Social hierarchies –Godmothers were often resented because in these communities there is privacy and secrecy about the pregnancy. Women are afraid that their babies will be bewitched. Godmothers were, for instance, accused of revealing confidential information. The confidential nature of pregnancy, the age of godmothers (in some cases younger than the women they follow), jealousy over the choice of the godmother (and her stipend and equipment), and health complications may all contribute to social tensions.
HIV Stigma – The fear of stigma and rejection caused HIV-positive patients to migrate from village to village, making monitoring of these patients incredibly challenging.
Lack of access to health facilities and devices – Obstacles to accessing maternal care include distance to health centers, shortages of skilled health staff, lack of information on sexual and reproductive health, and the high costs of medical treatments. Health information provided to pregnant women and health providers is often not delivered at the right time or is not up-to-date, and women often live between 5 and 10 kilometers from the nearest centers. Further, access to mobile devices was also at times challenging, as these devices were not as portable and could not be easily used while traversing difficult terrain.
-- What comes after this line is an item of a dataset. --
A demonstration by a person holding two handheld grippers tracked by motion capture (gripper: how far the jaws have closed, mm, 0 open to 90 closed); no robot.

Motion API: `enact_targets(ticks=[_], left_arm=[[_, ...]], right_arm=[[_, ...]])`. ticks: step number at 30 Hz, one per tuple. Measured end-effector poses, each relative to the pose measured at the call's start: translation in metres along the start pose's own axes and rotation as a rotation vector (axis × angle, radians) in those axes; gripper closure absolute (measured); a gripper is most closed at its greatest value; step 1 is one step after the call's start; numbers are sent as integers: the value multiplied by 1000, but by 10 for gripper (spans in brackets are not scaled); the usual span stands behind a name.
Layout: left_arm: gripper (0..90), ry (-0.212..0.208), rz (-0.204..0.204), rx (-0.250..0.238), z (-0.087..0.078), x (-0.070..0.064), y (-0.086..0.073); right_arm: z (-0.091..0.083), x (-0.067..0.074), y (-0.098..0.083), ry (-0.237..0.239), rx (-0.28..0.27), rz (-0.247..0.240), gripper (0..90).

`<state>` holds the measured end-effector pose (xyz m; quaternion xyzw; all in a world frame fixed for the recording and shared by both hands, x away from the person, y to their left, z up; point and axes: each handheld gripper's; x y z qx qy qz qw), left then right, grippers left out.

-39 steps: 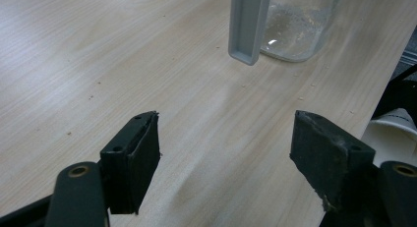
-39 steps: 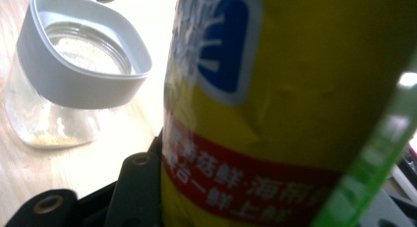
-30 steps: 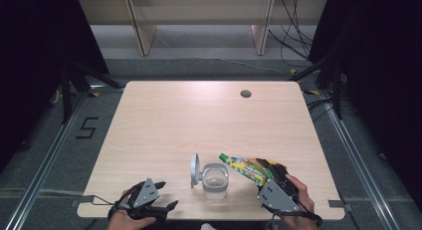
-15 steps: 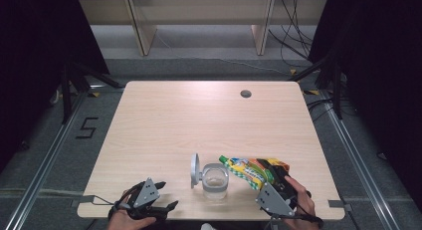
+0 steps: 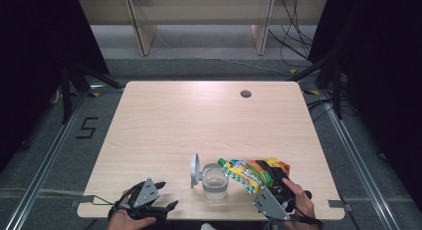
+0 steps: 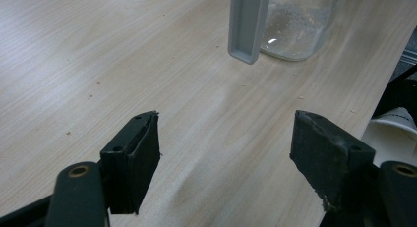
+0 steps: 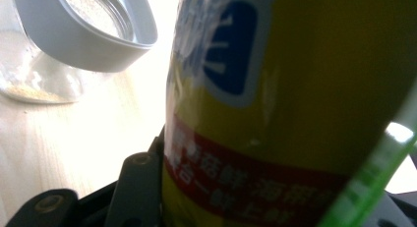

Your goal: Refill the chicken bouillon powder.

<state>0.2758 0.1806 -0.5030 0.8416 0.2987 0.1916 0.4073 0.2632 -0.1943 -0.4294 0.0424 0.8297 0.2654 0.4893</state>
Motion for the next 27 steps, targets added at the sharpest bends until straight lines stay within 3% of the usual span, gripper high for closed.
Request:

mHealth initiatives must be designed in ways that are bottom-up –Successful initiatives require working with on the ground social conditions, understanding extant social roles that are obstacles to health care provision as well as extant social roles that can be translated into facilitating access. MOS@N radically transformed over the course of the project. For instance, the role of godmothers changed over time and the technology used changed vastly.
Implementing mobile health project requires close monitoring and adaptation – MOS@N shows how complex and multi-layered the appropriation of mHealth projects can be. The projects may not develop as intended, and therefore the project team should monitor what is working and what is not and be able to revise the project in ways that would better address the needs of the community it is serving.
Old-fashioned technologies can supplement or replace new technologies, especially with a poor infrastructure – One example is that where infrastructure is lacking, empowering community members to serve as information conduits can be extremely effective. Other than that, ICTs combined with “old-fashioned” technologies like bicycles can cover ground that is too remote or expensive to support through other means. Finally, solar recharging systems were installed in health centers and provided to community health workers to counter the erratic electricity supply. When the Internet could not be accessed, data was stored on thumb drives and later uploaded into the central server at project headquarters.